During the 1940s and 1950s, people moved about as they had never moved before. World War II, the wartime prosperity, the automobile, new job opportunities, and an urge to see what lay beyond the ridge, were all causes of folks wandering. This movement resulted in changes in the character of the country and its people.
Nothing new
Foul water, filthy air, stifling congestion, deadly epidemics, street crime, moral degeneration, and poverty did not suddenly materialize in American cities after World War II or at any given moment. They have been a part of the urban scene since the dawn of the Republic.
Those who long for the days of Washington, Lincoln and Roosevelt, the “Rough Rider,” when the nation’s cities were supposedly safe, clean, well-ordered communities, unknowingly look back upon places that were filled with Jerry-built fire traps.
Not idyllic
It was a place where periodic epidemics of cholera and yellow fever claimed sizeable portions of the people, where fear of the violence caused people to stay indoors after dark, where the atmosphere was so polluted that lights were ignited in midafternoon, where citizens gambled with their health when they drank the water, and where thousands of horses made public thoroughfares little more than open sewers.
Since before the Declaration of Independence, bossism, corruption, overcrowding and vice have existed in American cities. Nevertheless, the city always has been the economic, social and intellectual engine of the nation and the rise of urban areas is an index of overall national prosperity.
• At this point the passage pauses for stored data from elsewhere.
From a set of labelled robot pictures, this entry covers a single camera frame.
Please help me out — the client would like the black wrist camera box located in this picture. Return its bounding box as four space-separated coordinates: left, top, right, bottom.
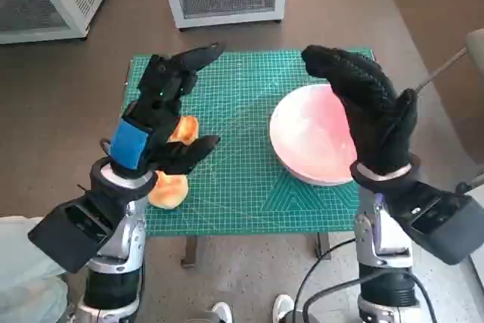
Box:
28 186 119 274
392 181 473 266

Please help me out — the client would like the green cutting mat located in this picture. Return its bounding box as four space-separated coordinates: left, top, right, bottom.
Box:
123 48 379 237

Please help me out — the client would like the person's leg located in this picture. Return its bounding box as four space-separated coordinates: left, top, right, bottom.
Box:
0 215 70 323

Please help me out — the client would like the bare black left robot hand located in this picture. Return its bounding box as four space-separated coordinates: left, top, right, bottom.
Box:
107 42 227 181

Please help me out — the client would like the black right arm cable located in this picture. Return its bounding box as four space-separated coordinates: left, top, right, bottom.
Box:
292 238 360 323

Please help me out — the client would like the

Just as the halfway point in the 20th century did not witness the birth of urban problems, neither did this period see the first moves to that increasingly nebulous area called suburbia. Attempts to combine “wholesome rurality” with the tensions and turmoil of city living date back to the early 1820s.
Suburbia grows
But urban problems, as well as assets, did increase quantitatively as the American city swelled to gargantuan dimensions after World War II. Great technological advances during the war, prosperity, automobile, new opportunities, G.I. Bill, federal housing authority and other influences boosted the population of suburbia and caused people to move about as never before.
The postwar population explosion was of paramount importance to this movement. Between 1950 and 1955, United States metropolitan areas grew by 12,000,000 persons, while the number of people living within the central cities increased by only 2,400,000.
Following the building boom of the Roaring ’20s and the shift of thousands of American families to new residences away from the inner-city, the Great Depression and World War II brought suburbanization to a screeching halt.
Moving out
With the return to peace and war profits in our pockets, there rose a cry for more and better housing everywhere. Utilizing the latest building techniques, contractors assembled fields of dwelling units adjacent to established cities. Because of the high price of property and the heavy density of persons living on it, most planners, developers and sub dividers of the 1950s concluded that it was more profitable to turn to vacant land outside the cities to build new housing.
Project with such sylvan names as Edgewood Acres, Green Belt, Beechwood, Forest Hills, and Mission Valley were built across the country. A new era of lifestyle had opened and suburbia appeared to be the best solution to the nation’s housing problem.
New lifestyle
Distance from the central city with its jobs, entertainment, and other attractions was not very important, after all, everyone had a car or two. Within a short period of time suburban life gave birth to a new lifestyle in the United States foreign to the rest of the world.
The hours commuting meant that there was less time to devote to the family. The cleavage between the place he lived in and the place he worked in meant at best divided loyalty.
While the population of the suburbs increased that of the city often went down. Moreover, the city’s loss to its satellite “edge communities” appeared to be mainly people from the higher economic level, younger and more vigorous groups.
Alienating?
Critics assailed all this as dehumanizing and sterile. They said it alienated people from their fellow kinsmen, made housewives neurotic, and created a climate in which people sank deeply into debt in order to surround themselves with an array of idol consumer goods.
Logical substitutes
Supporters pointed to the new residential areas cleanliness, better schools and churches, and the nearness to nature. While there were many tawdry “look-alike” neighborhoods in the suburbs, not all consisted of identical streets lined with shoe box houses and anemic looking saplings. Elite suburbs such as Cleveland’s Shaker Heights and Kansas City’s Overland Park were logical substitutes for the quality neighborhoods and mansions of the old city.
However, “bedroom neighborhoods” like Levitts Town in Pennsylvania, where homeowners slept on week nights and battled crab grass on Saturdays, became the most common destination of those who migrated from the older cities.
Bettering themselves
Once they had purchased their home and actually made the move, the new suburbanites felt that they had bettered themselves. Their visits to the old neighborhood became less and less frequent and their attitudes tended to become more sophisticated concerning politics, economics, religious and ethnic matters.
All in all, suburbia gave the white American wage earner a cleaner, newer, and fresher start, and generally a higher quality place to live than he had ever before enjoyed. That’s your history!